Let’s start with the absurd
So, as with so many things that I write about in this newsletter, you sometimes just can’t make this stuff up. On Saturday, Congresswoman Marjorie Taylor Greene (MJT)announced that after “researching” weather manipulation for several months, she was introducing a bill that prohibits “the injection, release, or dispersion of chemicals or substances into the atmosphere for the express purpose of altering weather, temperature, climate, or sunlight intensity.”
She now joins a group of conspiracy theorists who believe the federal government or “shadowy organizations” have been manipulating the weather by releasing chemicals in the air, leaving white streaks in the sky which they call chemtrails. To be clear, this is insane. The Environmental Protection Agency has explained that the cloud-like lines are condensation trails left behind after hot exhaust from aircrafts collide with cold air at high altitudes. MJT’s bill may, at first glance, just seem hilariously funny but it’s not - it’s part of a dangerous pattern that Trump and the GOP have put in place that attacks and defunds the very people who’s job it is to track the weather, predict its impact, and warn us of it’s impending danger.

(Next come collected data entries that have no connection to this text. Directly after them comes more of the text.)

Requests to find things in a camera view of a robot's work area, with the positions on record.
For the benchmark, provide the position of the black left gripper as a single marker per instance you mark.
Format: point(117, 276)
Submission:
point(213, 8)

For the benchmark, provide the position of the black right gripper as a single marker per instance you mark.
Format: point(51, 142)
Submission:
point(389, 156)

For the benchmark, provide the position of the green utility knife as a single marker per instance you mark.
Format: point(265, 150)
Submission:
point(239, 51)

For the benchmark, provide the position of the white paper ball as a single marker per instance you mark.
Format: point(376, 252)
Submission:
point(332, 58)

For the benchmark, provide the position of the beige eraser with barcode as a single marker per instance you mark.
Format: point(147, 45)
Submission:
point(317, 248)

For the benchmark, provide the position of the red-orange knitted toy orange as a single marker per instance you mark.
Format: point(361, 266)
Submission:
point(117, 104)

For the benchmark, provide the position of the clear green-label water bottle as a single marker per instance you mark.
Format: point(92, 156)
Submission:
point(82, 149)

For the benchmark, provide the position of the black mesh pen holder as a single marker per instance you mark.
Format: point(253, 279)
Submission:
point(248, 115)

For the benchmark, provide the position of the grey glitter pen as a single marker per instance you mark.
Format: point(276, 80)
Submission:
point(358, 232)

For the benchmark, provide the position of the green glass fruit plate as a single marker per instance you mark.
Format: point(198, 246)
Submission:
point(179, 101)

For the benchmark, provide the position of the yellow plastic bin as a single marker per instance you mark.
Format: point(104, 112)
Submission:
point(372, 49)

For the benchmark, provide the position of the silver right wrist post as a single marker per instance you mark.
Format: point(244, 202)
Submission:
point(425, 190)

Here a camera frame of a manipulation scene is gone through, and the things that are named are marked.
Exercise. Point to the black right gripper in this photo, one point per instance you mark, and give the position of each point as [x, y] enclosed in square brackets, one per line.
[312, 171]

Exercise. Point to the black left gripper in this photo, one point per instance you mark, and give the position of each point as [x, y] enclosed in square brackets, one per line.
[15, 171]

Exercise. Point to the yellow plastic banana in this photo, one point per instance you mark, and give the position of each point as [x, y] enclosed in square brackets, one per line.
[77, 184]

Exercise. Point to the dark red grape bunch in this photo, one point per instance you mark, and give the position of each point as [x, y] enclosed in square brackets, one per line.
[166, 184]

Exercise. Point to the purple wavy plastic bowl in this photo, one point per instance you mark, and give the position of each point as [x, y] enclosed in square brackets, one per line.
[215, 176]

Trump’s cuts to forecasting and Texas floods
After Trump’s initial cuts to the National Weather Service (NWS), staffing at the service’s 122 field offices have dropped to a 19 percent vacancy rate. Fifty-two offices are now considered “critically understaffed,” meaning a shortage of more than 20 percent, and some branches are down by more than 40 percent. While it’s unclear whether the disaster from the Texas floods might have been exacerbated by these cuts, it is the case that the Austin-San Antonio office that oversees that area was missing a warning coordination meteorologist — a role that serves as a critical link between forecasters and emergency managers. And initial reporting suggests that some information from the forecasters did not make it to the local emergency management departments. Irregardless, it is the case that the drastic cuts Trump and the GOP imposed on the NWS were wrong - so much so that the agency is now back to hiring for positions that were eliminated. Clearly, they made a mistake - and they know it.
The importance of NWS
From a cost-benefit analysis NWS is a winner. It costs the average American only about $4 per year to fund the agency but it provides an overall benefit of $100 billion to the economy (this is roughly 10 times what the service costs to run). According to one report, the recent improvements to hurricane forecasts alone have saved up to $5 billion for each hurricane that hit the U.S. since 2007. The NWS saves lives.
The bottom line
Trump’s firing of personnel and the cuts imposed by his recent budget bill put people at risk. Whether it’s cuts to food for children, cuts to healthcare for the infirmed, or cuts to the NWS - it all means we, as a nation, are less safe and secure.
As one meteorologist noted this weekend about Taylor-Greene’s bill, “It’s not a political statement for me as a Harvard-degreed atmospheric scientist to say that elected representative Marjorie Taylor Green doesn’t know what the hell she’s talking about. She’d be equally qualified to fly a Boeing-737, practice nuclear medicine or train zebras.” The same could be said about Trump.